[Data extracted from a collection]
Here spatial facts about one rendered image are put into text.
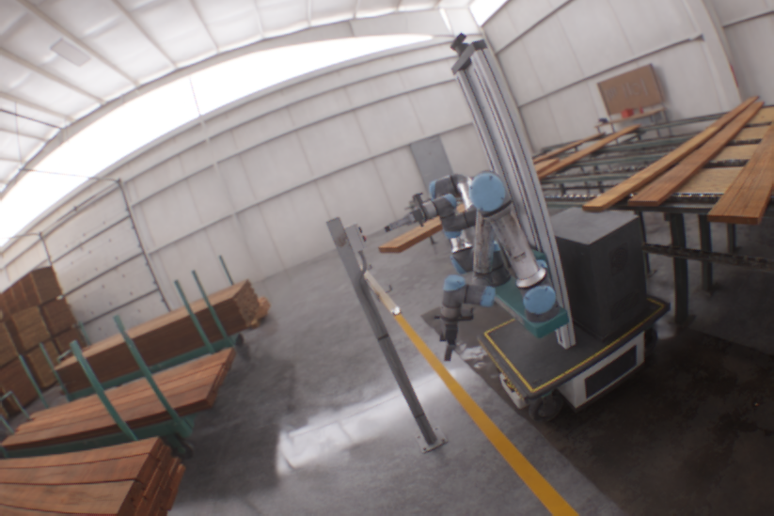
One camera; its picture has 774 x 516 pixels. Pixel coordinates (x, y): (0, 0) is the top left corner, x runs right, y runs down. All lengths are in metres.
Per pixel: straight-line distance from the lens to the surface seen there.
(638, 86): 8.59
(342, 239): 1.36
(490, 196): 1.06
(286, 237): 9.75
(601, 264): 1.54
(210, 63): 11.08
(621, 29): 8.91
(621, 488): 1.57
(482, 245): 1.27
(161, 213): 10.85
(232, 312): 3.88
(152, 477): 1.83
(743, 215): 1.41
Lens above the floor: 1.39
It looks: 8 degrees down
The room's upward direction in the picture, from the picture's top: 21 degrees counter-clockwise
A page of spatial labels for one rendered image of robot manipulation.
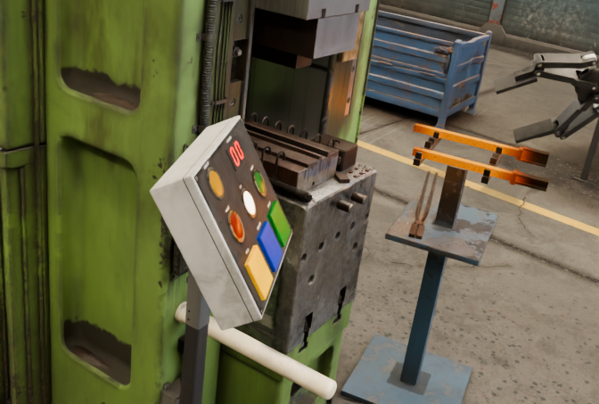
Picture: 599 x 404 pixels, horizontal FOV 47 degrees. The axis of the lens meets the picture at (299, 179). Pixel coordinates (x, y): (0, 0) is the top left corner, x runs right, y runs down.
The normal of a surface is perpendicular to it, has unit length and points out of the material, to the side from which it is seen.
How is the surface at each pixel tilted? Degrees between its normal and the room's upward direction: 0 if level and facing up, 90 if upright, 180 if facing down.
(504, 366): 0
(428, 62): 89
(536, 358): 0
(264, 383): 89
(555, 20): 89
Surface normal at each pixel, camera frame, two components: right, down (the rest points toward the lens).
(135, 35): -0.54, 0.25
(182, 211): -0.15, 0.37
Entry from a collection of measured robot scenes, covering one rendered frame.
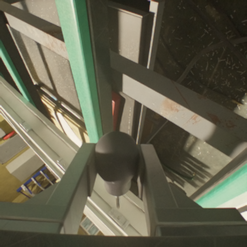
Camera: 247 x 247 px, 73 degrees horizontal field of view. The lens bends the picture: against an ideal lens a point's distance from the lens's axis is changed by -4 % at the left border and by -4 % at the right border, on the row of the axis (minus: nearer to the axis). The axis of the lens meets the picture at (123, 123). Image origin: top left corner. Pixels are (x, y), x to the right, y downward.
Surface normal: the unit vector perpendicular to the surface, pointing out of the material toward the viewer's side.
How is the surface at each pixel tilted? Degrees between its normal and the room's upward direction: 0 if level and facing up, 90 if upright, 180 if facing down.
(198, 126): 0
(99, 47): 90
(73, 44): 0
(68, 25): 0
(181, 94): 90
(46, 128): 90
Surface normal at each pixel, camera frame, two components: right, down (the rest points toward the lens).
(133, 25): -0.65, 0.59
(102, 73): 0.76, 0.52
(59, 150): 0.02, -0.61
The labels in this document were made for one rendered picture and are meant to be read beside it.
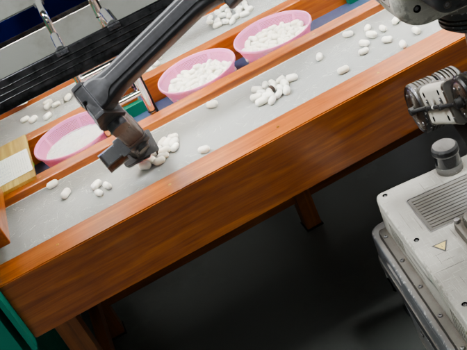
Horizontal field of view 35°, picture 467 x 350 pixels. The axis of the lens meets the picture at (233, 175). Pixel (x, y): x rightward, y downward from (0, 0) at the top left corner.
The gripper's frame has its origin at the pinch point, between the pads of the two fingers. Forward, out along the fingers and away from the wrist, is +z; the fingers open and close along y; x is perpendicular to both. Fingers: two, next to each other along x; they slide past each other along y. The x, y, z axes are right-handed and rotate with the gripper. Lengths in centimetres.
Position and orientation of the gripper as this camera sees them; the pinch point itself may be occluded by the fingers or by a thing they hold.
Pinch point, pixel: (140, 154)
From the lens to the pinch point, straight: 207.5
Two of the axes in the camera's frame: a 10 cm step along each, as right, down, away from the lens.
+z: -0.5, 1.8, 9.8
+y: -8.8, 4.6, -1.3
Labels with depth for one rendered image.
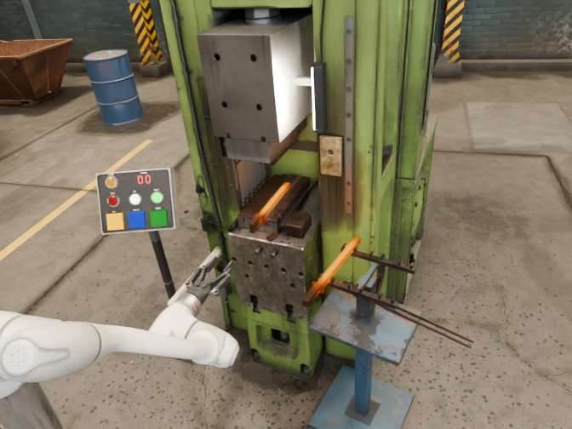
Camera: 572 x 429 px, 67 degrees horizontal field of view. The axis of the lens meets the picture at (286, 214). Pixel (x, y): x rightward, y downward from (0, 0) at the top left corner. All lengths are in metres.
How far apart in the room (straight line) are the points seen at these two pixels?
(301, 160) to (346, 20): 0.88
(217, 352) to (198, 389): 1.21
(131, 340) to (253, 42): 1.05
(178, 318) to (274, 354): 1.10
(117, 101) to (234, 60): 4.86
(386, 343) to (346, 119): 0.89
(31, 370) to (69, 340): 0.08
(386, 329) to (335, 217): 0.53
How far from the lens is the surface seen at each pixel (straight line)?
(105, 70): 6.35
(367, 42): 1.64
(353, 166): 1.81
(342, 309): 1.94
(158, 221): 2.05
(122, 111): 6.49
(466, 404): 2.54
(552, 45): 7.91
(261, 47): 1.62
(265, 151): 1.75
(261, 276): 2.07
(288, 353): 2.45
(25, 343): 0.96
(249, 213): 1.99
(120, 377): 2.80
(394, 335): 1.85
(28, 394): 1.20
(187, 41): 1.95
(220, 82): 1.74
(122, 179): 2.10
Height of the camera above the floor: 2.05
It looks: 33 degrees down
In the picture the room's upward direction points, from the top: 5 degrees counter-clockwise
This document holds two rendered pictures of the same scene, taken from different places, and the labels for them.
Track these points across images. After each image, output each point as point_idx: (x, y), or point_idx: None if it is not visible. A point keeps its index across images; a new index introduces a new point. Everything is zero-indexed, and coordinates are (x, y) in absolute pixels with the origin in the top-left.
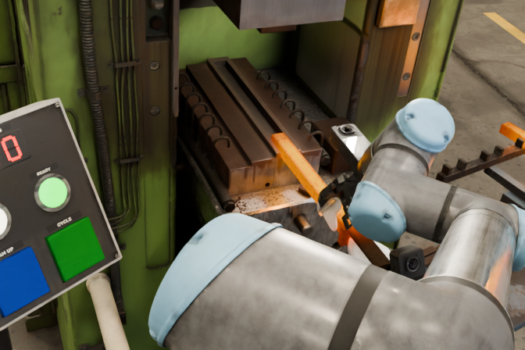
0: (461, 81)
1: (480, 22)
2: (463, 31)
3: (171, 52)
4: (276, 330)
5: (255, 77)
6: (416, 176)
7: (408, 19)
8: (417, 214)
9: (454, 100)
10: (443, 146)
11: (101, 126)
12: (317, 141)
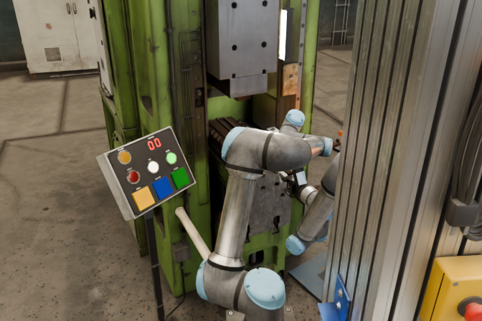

* _What is being asked_
Apart from the pictures, every line above must be repeated exactly.

* _Problem solution_
Here spatial facts about one rendered image are put into text.
One camera; its picture has 774 x 516 pixels. Pixel coordinates (x, y): (0, 0) is the top left corner, x runs right, y runs down. All lengths are in metres.
Per pixel: straight-line distance from the lens to the surface seen there.
(638, 86): 8.59
(342, 239): 1.36
(490, 196): 1.06
(286, 237): 9.75
(601, 264): 1.54
(210, 63): 11.08
(621, 29): 8.91
(621, 488): 1.57
(482, 245): 1.27
(161, 213): 10.85
(232, 312): 3.88
(152, 477): 1.83
(743, 215): 1.41
Lens above the floor: 1.39
It looks: 8 degrees down
The room's upward direction in the picture, from the picture's top: 21 degrees counter-clockwise
A page of spatial labels for one rendered image of robot manipulation.
Picture: 599 x 404 pixels, horizontal FOV 47 degrees. The axis of the lens meets the picture at (299, 179). Pixel coordinates (x, y): (0, 0) is the top left corner, x runs right, y runs down.
The normal of a surface is perpendicular to it, has unit length and points out of the material, to the side from which it is seen.
How is the surface at each pixel tilted? Degrees between its normal and the room's upward direction: 0 if level and facing up, 90 if upright, 180 if facing down.
(504, 366): 0
(428, 62): 89
(536, 358): 0
(264, 383): 89
(555, 20): 89
Surface normal at each pixel, camera frame, two components: right, down (the rest points toward the lens).
(135, 35): -0.54, 0.25
(182, 211): -0.15, 0.37
Entry from a collection of measured robot scenes, covering one rendered frame.
Camera: 247 x 247 px, 73 degrees horizontal field of view. The lens bends the picture: against an ideal lens a point's distance from the lens's axis is changed by -4 % at the left border and by -4 % at the right border, on the row of the axis (minus: nearer to the axis). The axis of the lens meets the picture at (123, 123). Image origin: top left corner. Pixels are (x, y), x to the right, y downward.
Surface normal: the unit vector perpendicular to the surface, pointing out of the material toward the viewer's side.
How is the surface at each pixel tilted? Degrees between its normal and the room's upward direction: 0 if level and facing up, 90 if upright, 180 if facing down.
(198, 126): 0
(99, 47): 90
(73, 44): 0
(68, 25): 0
(181, 94): 90
(46, 128): 90
Surface normal at each pixel, camera frame, two components: right, down (the rest points toward the lens).
(133, 25): -0.65, 0.59
(102, 73): 0.76, 0.52
(59, 150): 0.02, -0.61
The labels in this document were made for one rendered picture and are meant to be read beside it.
Horizontal field of view 35°, picture 467 x 350 pixels. The axis of the lens meets the picture at (233, 175). Pixel (x, y): x rightward, y downward from (0, 0) at the top left corner.
The gripper's frame has its origin at the pinch point, between the pads of the two fingers. Forward, out along the fingers and away from the wrist, is +z; the fingers open and close along y; x is perpendicular to both. Fingers: two, next to each other along x; they slide past each other along y. The x, y, z axes are right-handed and rotate with the gripper. Lengths in centimetres.
Position and orientation of the gripper as this camera sees them; the pinch point itself may be occluded by the fingers or by a thing they hold.
Pinch point, pixel: (140, 154)
From the lens to the pinch point, straight: 207.5
Two of the axes in the camera's frame: a 10 cm step along each, as right, down, away from the lens.
+z: -0.5, 1.8, 9.8
+y: -8.8, 4.6, -1.3
Labels with depth for one rendered image.
Camera: 572 x 429 px, 67 degrees horizontal field of view. The axis of the lens meets the picture at (286, 214). Pixel (x, y): x rightward, y downward from (0, 0) at the top left corner. All lengths are in metres.
How far apart in the room (straight line) are the points seen at these two pixels?
(301, 160) to (346, 20): 0.88
(217, 352) to (198, 389): 1.21
(131, 340) to (253, 42): 1.05
(178, 318) to (274, 354): 1.10
(117, 101) to (234, 60): 4.86
(386, 343) to (346, 119): 0.89
(31, 370) to (69, 340): 0.08
(386, 329) to (335, 217): 0.53
How far from the lens is the surface seen at each pixel (straight line)?
(105, 70): 6.35
(367, 42): 1.64
(353, 166): 1.81
(342, 309): 1.94
(158, 221): 2.05
(122, 111): 6.49
(466, 404): 2.54
(552, 45): 7.91
(261, 47): 1.62
(265, 151): 1.75
(261, 276): 2.07
(288, 353): 2.45
(25, 343): 0.96
(249, 213): 1.99
(120, 377): 2.80
(394, 335): 1.85
(28, 394): 1.20
(187, 41): 1.95
(220, 82): 1.74
(122, 179): 2.10
Height of the camera above the floor: 2.05
It looks: 33 degrees down
In the picture the room's upward direction points, from the top: 5 degrees counter-clockwise
This document holds two rendered pictures of the same scene, taken from different places, and the labels for them.
Track these points across images. After each image, output each point as point_idx: (x, y), or point_idx: None if it is not visible. A point keeps its index across images; a new index introduces a new point. Everything is zero-indexed, and coordinates are (x, y) in absolute pixels with the origin in the top-left.
0: (461, 81)
1: (480, 22)
2: (463, 31)
3: (171, 52)
4: (276, 330)
5: (255, 77)
6: (416, 176)
7: (408, 19)
8: (417, 214)
9: (454, 100)
10: (443, 146)
11: (101, 126)
12: (317, 141)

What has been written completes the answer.